Genealogy
- Consort: Tiamat
- Children: Kingu (Babylonian religion), Lahamu, Lahmu, Anu (Sumerian religion)

= Abzu =

Primeval sea in Mesopotamian mythology

Abzû or Apsû (ab = 'water' + zû = 'deep') is the name for fresh water from underground aquifers which was given a religious fertilising quality in ancient near eastern cosmology, including Sumerian and Akkadian mythology. It was believed that all lakes, springs, rivers, fountains, rain, and even the Flood, as described in Atrahasis, originated from the Abzû. In Mesopotamian cosmogony, it is referred to as the freshwater primordial ocean below and above the earth; indeed the Earth itself was regarded as a goddess Ninhursag that was conceived from the mating of male Abzu with female saltwater stream Tiamat. In this worldview, our divine Mother Earth—equipped in her upper half with a bubble of air from the breath of the most ingenious god "Lord Wind" Enli—thus is surrounded by cosmic freshwater and encircled at her edge by that saltwater river. Through the underground of her body, which also contains the Irkalla as a special compartment for the dead's live on there as shadows, runs a tunnel drilled by the sun god Shamash himself, allowing his burning fire during night to rush dry-footed from west to east, where he begins to rise again between the peaks of the Zagros Mountains.
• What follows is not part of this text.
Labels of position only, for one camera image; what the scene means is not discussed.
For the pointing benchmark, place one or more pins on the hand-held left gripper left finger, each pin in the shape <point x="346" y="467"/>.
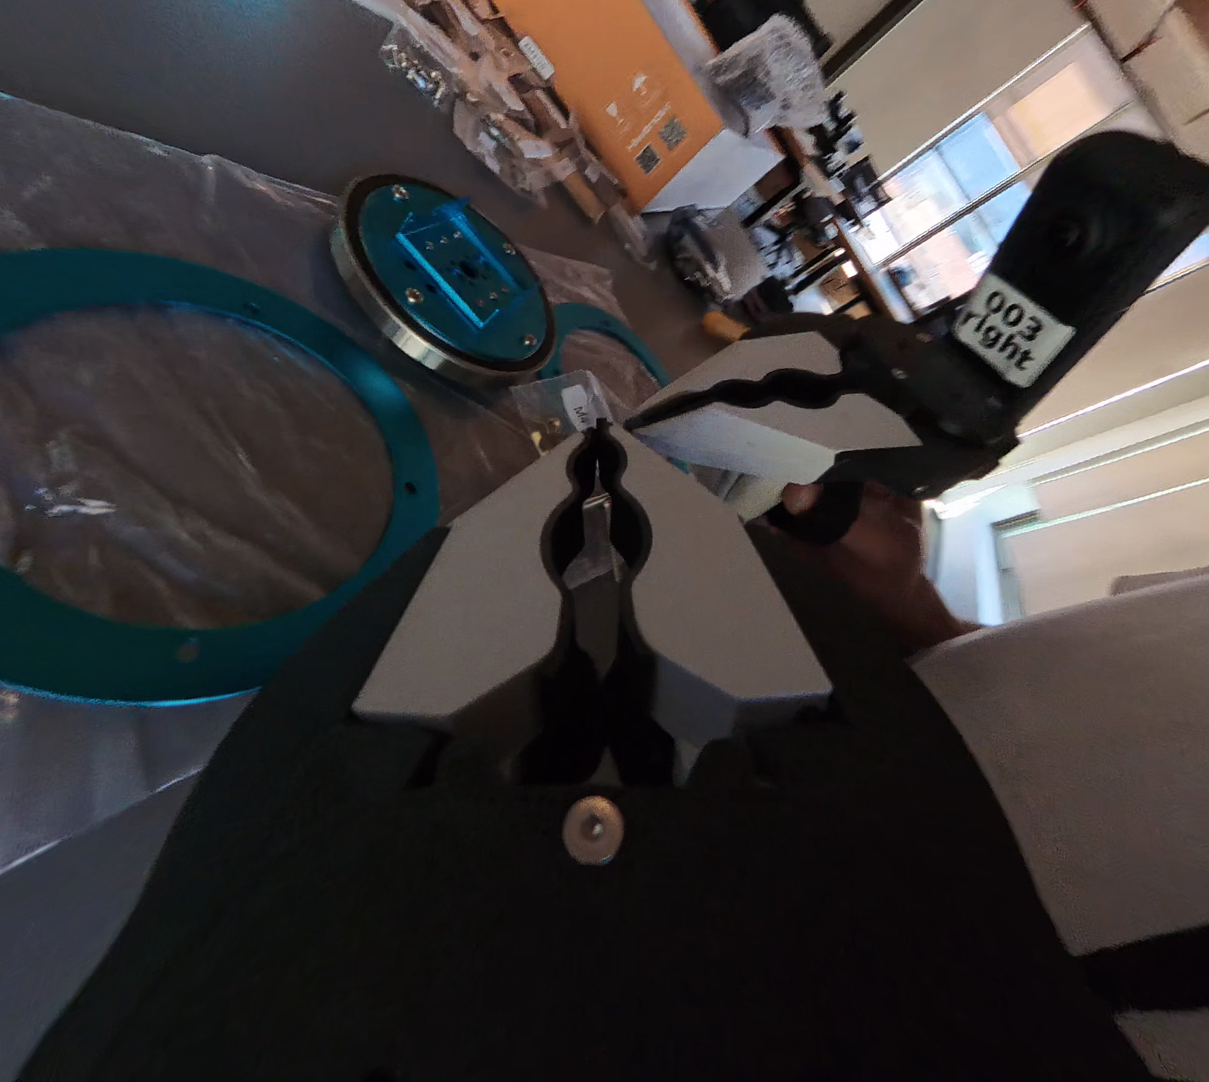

Abzû in Sumerian is also called engar (cuneiform: , LAGAB×HAL); in Akkadian Engar, and in Akkadian: engurru. In Greek Abzû is recorded as Ἀπασών Apasṓn.

== In Sumerian culture ==
In the city of Eridu, Enki's temple was known as E_{2}-abzû (house of the deep waters) and was located at the edge of a swamp – an abzû.
Certain tanks of holy water in Babylonian and Assyrian temple courtyards were also called abzû (apsû).
Typical in religious washing, these tanks were similar to Judaism's mikvot, the washing pools of Islamic mosques, or the baptismal font in Christian churches.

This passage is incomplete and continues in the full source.